Here’s a look at Nnaji’s shot charts for all three games. (Note: blacks are makes, reds are misses, and dunks and layups are displayed on the left).
Nnaji also gives Arizona something it has lacked at times: a zone-buster. San Jose State pressured the ball with its matchup zone, and Nnaji was continually able to find the soft spots—usually along the baseline or free-throw line.
He posted 26 points on 8-of-8 shooting along with a pair of assists, making all three of his mid-range jumpers.

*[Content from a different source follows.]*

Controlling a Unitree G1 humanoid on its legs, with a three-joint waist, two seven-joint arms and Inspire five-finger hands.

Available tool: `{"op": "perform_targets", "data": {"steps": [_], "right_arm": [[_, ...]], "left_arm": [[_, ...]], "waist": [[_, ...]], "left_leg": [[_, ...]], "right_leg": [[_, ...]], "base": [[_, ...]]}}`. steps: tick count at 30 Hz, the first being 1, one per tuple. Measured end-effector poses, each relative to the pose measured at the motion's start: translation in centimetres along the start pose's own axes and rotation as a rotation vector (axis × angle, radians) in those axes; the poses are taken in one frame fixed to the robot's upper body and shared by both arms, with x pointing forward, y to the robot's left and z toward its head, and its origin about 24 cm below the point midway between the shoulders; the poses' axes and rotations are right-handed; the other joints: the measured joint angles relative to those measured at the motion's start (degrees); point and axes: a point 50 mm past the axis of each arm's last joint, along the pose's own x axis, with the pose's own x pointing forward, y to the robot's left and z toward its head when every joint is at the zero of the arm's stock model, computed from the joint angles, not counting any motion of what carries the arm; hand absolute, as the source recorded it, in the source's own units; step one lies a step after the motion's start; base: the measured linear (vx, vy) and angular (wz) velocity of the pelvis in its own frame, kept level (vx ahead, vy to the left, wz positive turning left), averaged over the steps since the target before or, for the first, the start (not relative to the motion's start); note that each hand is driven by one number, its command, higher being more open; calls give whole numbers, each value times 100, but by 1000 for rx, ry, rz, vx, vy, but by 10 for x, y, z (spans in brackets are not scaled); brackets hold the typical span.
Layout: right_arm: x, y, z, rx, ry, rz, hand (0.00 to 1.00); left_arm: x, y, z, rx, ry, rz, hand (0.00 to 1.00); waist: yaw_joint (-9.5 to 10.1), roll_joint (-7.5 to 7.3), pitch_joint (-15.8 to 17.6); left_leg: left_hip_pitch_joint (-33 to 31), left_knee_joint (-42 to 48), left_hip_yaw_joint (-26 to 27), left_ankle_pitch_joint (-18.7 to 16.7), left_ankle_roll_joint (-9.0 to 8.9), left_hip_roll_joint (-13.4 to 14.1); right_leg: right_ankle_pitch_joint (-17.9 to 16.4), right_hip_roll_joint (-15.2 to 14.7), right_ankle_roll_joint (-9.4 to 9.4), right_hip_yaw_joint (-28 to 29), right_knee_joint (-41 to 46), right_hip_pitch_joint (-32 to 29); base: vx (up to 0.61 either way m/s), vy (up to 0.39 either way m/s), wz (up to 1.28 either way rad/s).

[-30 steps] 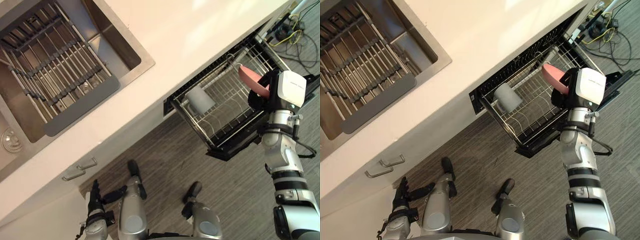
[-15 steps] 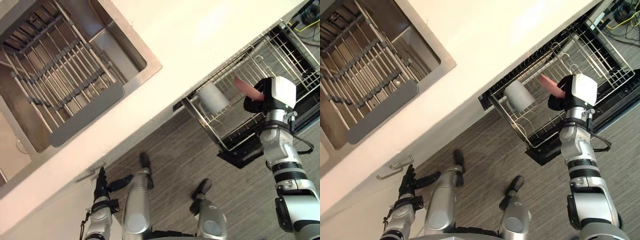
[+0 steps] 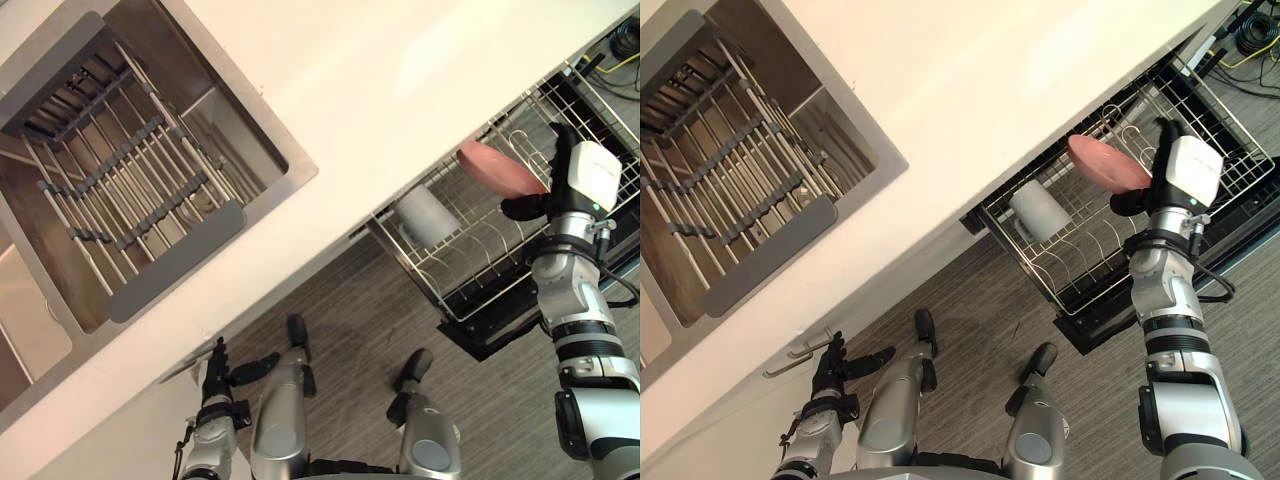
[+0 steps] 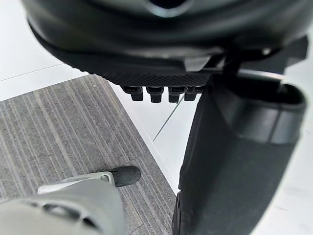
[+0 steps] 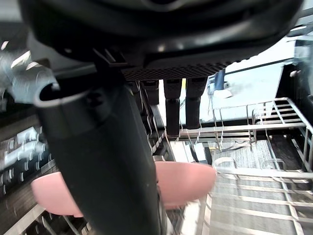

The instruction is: Walk over to the sink, pick up the cup, carry it to the dishwasher, place the cup inside the dishwasher, then close the dishwasher door

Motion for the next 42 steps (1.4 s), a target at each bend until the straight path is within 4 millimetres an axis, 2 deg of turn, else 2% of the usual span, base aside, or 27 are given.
{"op": "perform_targets", "data": {"steps": [3,6,11,14,16,17,19,20,21,22,23,24,25,26,28,31,33,34,35,36,42], "right_arm": [[-6,-2,13,51,-71,-1,100],[-22,3,15,140,-85,28,100],[-51,3,-3,245,-20,27,100],[-63,-10,-17,298,30,-35,100],[-70,-19,-35,320,96,-85,100],[-73,-21,-40,315,115,-96,100],[-78,-26,-53,324,171,-118,100],[-84,-22,-59,345,208,-107,100],[-92,-22,-69,363,254,-109,100],[-97,-25,-76,369,285,-122,100],[-103,-35,-100,401,395,-185,100],[-106,-36,-110,422,447,-206,100],[-119,-36,-135,471,590,-243,100],[-126,-35,-145,482,645,-249,100],[-155,-26,-168,545,809,-258,100],[-191,-5,-181,652,998,-267,100],[-200,5,-180,732,1062,-293,100],[-199,10,-180,790,1097,-330,100],[-198,11,-179,803,1101,-338,100],[-192,13,-176,873,1110,-378,0],[-156,25,-165,1115,1065,-419,0]], "left_arm": [[-5,6,-9,5,24,16,100],[-12,14,-22,21,58,35,100],[-27,28,-44,78,115,61,100],[-35,38,-55,108,144,86,100],[-43,45,-65,134,178,102,100],[-44,46,-67,141,185,103,100],[-49,44,-73,138,204,107,100],[-54,52,-81,131,241,138,100],[-57,64,-85,144,261,170,100],[-59,70,-86,151,269,182,100],[-67,61,-98,128,317,176,100],[-69,58,-101,126,323,168,100],[-72,51,-104,116,330,155,100],[-73,49,-105,112,333,152,100],[-77,49,-109,114,350,152,100],[-78,53,-110,138,351,152,100],[-74,51,-106,137,336,148,100],[-65,46,-98,138,305,133,100],[-63,45,-96,138,296,128,100],[-55,39,-87,132,259,110,100],[-39,8,-65,136,168,0,100]], "waist": [[0,-74,-82],[-3,-240,-261],[-47,-503,-694],[-157,-620,-999],[-191,-716,-1214],[-189,-712,-1265],[-269,-474,-1354],[-343,-431,-1435],[-391,-662,-1568],[-443,-768,-1642],[-474,-500,-1868],[-478,-494,-1880],[-485,-368,-1954],[-493,-359,-1961],[-546,-326,-1988],[-646,-309,-2006],[-642,-272,-1982],[-643,-212,-1868],[-646,-187,-1825],[-661,-104,-1599],[-660,352,-749]], "left_leg": [[188,-78,38,0,0,6],[408,-155,66,0,0,0],[815,-371,85,0,0,-29],[1030,-482,103,-1,-1,-42],[1230,-503,189,-2,-3,-47],[1280,-501,221,-2,-3,-27],[1455,-459,226,-1,-4,252],[1562,-425,283,2,-10,366],[1609,-374,367,-36,-67,244],[1627,-343,357,-127,-195,168],[1709,-382,397,-333,-444,344],[1748,-403,403,-336,-448,361],[1904,-447,416,-335,-449,361],[1960,-457,422,-338,-452,352],[2061,-481,451,-343,-458,305],[1985,-486,521,-341,-455,250],[1734,-472,623,-343,-444,197],[1487,-494,645,-250,-349,121],[1449,-503,649,-223,-340,104],[1315,-551,661,-123,-313,45],[893,-702,620,124,-148,-206]], "right_leg": [[0,6,0,1,12,134],[0,10,0,-9,14,328],[-1,13,0,-41,30,663],[-1,17,1,-60,34,842],[-1,3,1,-58,72,1010],[-3,1,4,-59,155,1020],[-191,-27,109,-24,1042,708],[-492,179,190,2,433,751],[41,196,-52,68,-338,744],[294,145,-48,29,-358,696],[126,321,-46,-84,-400,826],[125,341,-48,-77,-411,856],[123,354,-52,-54,-433,972],[123,347,-52,-42,-433,1014],[124,305,-49,-11,-435,1080],[204,247,-49,55,-438,914],[264,183,-90,178,-444,592],[364,113,-140,231,-428,302],[386,101,-146,240,-424,253],[466,49,-140,269,-404,74],[560,-238,-127,309,-90,-514]], "base": [[36,-4,-3],[41,-15,3],[67,-14,5],[73,-25,6],[73,-32,-3],[55,-42,-6],[20,-48,-10],[-16,-99,-12],[-10,-137,4],[39,-194,19],[43,-135,16],[49,-98,-1],[23,-10,-9],[0,2,-12],[-35,20,-8],[-92,28,-11],[-174,52,-28],[-157,46,-17],[-131,34,-6],[-102,16,-1],[-65,31,8]]}}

“Obviously Zeke Nnaji was just fantastic,” said coach Sean Miller. “How many players can go 8 for 8 from the field in any game, 10 from 12 from the foul line—and he had 11 rebounds, six on offense, 26 points in only 21 minutes. He was clearly dominant. And he has a knack of getting fouled. It really showed in tonight’s game. He did a real good job against their zone in the middle. His teammates found him and he delivered.”
Miller said Nnaji reminds of him of the way Derrick Williams used to torch zone defenses.
“He can really hurt you in the high post,” Miller said after the SJSU game. “But he doesn’t have to do it just by shooting. He can drive, so he’s the ideal player to get the ball anywhere in and around the rim or anywhere in and around key area against the zone because (when) he turns a lot of good things will happen. He had a couple good passes tonight as well.”
Maybe this kind of start from Nnaji is surprising to folks outside the program, but those within saw it coming a mile away.
“Zeke is one of those underrated guys where he comes into practice every single day, brings us energy,” Green said. “So what you guys seen have seen from Zeke, he deserves it 100 percent. It’s amazing playing with him. I love playing with him. I love playing with high energy and getting up on defense and having him just bring that energy every single day, it’s amazing and he’s just a great kid on and off the court.”
Mannion added: “He’s been doing it since summer, every practice. So I mean to a lot of guys watching now, it’s a surprise, but this kind of what we’ve been expecting he can bring for us.”